*** RAW DATA ***
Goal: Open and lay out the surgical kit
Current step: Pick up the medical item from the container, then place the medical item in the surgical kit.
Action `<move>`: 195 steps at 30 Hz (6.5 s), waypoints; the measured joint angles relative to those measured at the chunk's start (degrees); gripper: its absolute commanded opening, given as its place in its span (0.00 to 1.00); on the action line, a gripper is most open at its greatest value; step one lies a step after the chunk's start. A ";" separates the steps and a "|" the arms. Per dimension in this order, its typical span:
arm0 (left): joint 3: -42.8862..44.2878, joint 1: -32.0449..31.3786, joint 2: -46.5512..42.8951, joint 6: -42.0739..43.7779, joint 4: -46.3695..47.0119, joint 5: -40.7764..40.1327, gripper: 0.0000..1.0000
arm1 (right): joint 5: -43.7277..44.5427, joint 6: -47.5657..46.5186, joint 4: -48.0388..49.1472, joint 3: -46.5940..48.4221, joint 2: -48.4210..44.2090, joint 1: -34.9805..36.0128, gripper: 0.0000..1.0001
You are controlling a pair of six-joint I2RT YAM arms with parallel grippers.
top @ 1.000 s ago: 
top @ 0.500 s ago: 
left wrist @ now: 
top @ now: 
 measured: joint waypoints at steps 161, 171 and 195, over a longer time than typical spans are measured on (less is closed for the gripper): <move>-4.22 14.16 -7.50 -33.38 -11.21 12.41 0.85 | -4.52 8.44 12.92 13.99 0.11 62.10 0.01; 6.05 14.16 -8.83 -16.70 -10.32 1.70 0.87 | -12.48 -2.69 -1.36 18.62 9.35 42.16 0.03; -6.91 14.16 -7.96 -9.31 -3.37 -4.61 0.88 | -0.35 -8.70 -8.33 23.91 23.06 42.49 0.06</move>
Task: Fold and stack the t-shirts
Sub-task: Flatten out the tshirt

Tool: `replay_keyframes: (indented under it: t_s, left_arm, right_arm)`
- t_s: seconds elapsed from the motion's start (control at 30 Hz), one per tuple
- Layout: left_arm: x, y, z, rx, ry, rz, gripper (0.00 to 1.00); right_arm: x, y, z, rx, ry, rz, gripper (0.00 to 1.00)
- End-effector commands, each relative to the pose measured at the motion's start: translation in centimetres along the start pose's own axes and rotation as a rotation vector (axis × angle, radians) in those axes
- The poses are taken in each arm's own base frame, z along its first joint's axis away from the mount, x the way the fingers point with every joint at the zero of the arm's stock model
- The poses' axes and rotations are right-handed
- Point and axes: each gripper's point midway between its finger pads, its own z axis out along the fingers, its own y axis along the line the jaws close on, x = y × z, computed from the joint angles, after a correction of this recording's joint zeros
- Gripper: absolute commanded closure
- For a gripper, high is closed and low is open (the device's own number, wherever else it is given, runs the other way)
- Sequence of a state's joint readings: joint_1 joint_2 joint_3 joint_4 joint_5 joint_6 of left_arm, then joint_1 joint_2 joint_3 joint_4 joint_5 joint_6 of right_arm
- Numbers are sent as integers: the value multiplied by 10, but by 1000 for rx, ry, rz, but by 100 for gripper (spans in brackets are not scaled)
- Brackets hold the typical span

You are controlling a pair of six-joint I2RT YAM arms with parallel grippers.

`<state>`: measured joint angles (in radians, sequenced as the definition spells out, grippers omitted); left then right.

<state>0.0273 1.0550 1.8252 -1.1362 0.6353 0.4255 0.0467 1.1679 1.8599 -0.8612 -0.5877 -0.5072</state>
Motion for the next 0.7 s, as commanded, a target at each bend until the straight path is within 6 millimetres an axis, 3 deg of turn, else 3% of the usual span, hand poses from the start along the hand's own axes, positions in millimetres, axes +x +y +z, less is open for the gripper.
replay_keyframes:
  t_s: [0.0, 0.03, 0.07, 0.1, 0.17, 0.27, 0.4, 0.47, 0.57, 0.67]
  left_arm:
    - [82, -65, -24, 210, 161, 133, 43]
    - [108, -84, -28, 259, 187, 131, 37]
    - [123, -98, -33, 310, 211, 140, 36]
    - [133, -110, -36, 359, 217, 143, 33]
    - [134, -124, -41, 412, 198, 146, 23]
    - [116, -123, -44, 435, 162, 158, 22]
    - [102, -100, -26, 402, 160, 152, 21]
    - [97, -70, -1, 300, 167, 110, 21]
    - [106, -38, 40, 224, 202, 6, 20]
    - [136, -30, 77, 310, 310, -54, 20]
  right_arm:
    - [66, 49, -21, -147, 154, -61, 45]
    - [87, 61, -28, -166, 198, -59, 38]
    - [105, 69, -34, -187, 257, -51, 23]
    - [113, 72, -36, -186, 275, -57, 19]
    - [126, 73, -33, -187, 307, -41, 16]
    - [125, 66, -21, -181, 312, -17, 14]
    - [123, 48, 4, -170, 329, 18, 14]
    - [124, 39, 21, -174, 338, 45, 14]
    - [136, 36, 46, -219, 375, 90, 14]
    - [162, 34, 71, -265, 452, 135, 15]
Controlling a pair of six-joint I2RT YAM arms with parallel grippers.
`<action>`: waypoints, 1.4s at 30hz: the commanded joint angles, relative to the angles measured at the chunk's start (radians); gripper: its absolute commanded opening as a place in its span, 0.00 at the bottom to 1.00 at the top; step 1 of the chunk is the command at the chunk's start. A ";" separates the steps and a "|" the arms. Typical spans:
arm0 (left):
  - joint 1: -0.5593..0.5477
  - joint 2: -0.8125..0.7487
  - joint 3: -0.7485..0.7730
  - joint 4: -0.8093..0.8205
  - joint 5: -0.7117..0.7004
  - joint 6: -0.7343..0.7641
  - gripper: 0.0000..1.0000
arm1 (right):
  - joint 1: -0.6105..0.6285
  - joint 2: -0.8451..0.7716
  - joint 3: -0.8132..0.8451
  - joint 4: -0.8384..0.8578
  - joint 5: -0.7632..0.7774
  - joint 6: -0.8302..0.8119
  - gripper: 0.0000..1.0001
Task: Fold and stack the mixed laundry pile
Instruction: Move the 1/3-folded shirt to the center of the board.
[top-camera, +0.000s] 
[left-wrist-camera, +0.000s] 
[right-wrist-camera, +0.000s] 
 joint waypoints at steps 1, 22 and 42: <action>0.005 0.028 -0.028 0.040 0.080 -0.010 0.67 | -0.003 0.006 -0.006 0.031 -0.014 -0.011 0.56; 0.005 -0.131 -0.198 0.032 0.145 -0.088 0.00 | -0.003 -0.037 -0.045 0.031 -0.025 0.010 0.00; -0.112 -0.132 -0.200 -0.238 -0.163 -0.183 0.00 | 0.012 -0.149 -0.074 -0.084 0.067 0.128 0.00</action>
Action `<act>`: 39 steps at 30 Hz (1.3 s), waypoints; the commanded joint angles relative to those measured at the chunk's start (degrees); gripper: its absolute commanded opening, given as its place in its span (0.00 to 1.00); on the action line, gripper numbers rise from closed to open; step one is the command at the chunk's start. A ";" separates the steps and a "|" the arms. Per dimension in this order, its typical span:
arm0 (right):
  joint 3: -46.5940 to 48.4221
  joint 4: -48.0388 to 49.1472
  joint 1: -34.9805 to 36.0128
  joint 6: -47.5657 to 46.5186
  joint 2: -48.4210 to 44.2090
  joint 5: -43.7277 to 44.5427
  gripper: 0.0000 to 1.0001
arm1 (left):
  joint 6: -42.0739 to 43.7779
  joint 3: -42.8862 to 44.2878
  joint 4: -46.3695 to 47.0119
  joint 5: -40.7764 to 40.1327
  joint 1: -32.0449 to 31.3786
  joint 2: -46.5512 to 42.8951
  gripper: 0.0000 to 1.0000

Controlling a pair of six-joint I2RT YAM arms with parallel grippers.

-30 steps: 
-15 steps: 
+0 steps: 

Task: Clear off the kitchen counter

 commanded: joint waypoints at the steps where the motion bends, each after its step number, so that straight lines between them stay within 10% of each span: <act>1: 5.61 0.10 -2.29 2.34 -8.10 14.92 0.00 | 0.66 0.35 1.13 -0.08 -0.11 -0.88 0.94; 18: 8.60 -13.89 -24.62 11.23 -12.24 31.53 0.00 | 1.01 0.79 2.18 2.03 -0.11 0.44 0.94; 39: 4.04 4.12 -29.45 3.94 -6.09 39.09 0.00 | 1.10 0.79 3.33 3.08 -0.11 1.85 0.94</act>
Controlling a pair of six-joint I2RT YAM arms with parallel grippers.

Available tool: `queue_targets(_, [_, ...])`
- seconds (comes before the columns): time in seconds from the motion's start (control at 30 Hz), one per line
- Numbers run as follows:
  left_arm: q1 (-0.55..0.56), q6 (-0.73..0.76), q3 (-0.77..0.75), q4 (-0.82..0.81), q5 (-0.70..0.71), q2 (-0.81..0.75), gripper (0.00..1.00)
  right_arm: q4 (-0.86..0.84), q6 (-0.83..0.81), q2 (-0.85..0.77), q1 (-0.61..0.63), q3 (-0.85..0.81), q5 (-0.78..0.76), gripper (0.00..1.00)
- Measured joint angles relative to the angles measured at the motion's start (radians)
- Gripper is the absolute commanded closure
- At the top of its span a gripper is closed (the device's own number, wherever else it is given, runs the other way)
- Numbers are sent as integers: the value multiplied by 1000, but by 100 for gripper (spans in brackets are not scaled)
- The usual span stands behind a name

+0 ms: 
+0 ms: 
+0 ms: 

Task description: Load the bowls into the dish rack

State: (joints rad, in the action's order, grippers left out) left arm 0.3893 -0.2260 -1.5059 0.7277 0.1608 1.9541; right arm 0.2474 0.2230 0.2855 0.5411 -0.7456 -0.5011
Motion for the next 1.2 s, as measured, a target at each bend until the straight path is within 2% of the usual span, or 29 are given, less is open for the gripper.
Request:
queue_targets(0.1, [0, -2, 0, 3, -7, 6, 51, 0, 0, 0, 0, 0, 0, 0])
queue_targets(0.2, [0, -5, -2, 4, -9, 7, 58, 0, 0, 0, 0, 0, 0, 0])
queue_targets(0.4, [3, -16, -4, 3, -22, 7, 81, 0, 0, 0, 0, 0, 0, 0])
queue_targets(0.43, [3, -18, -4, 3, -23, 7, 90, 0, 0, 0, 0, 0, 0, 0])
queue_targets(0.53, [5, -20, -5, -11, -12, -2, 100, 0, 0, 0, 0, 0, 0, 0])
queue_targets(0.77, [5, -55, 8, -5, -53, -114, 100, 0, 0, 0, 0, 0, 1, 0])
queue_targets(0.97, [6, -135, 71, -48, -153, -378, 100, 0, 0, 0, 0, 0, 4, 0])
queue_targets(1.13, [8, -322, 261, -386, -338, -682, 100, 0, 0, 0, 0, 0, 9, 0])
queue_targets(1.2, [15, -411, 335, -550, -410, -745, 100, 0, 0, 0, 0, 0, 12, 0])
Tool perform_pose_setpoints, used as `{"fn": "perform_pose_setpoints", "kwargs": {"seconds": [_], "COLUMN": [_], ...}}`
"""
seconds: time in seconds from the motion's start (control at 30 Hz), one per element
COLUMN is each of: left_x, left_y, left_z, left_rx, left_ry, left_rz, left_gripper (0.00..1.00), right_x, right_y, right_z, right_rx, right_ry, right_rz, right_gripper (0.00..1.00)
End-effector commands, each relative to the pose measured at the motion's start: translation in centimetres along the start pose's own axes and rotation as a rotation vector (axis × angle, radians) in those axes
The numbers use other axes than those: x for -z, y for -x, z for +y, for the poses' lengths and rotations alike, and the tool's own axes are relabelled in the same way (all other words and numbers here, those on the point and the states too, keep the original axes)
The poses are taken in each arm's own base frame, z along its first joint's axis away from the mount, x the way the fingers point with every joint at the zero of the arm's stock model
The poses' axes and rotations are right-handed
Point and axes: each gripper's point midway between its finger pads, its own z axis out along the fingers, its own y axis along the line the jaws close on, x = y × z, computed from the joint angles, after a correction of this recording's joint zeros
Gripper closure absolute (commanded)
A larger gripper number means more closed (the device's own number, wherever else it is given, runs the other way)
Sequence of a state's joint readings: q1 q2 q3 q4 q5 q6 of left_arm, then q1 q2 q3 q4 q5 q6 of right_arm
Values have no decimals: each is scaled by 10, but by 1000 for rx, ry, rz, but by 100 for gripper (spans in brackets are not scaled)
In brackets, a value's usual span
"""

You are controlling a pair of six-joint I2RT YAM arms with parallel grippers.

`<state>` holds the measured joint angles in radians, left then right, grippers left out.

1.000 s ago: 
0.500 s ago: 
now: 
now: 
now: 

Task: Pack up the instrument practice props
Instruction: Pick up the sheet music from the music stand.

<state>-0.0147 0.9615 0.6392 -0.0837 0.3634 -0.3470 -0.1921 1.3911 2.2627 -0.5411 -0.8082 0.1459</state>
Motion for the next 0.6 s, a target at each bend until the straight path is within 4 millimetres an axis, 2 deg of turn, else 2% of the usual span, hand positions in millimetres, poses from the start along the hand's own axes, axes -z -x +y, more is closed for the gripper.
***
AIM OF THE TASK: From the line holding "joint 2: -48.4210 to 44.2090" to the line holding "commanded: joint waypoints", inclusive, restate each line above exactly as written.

SOLUTION:
  joint 2: -48.4210 to 44.2090
  joint 5: -43.7277 to 44.5427
  gripper: 0.0000 to 1.0001
arm1 (left):
  joint 6: -42.0739 to 43.7779
  joint 3: -42.8862 to 44.2878
  joint 4: -46.3695 to 47.0119
  joint 5: -40.7764 to 40.1327
  joint 1: -32.0449 to 31.3786
  joint 2: -46.5512 to 42.8951
  gripper: 0.0000 to 1.0000

Controlling a pair of six-joint I2RT YAM arms with parallel grippers.

-30 steps: 
-15 steps: 
+0 steps: 

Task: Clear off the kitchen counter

 commanded: joint waypoints at the steps where the motion bends, each after its step number, so that straight lines between them stay within 10% of each span: <act>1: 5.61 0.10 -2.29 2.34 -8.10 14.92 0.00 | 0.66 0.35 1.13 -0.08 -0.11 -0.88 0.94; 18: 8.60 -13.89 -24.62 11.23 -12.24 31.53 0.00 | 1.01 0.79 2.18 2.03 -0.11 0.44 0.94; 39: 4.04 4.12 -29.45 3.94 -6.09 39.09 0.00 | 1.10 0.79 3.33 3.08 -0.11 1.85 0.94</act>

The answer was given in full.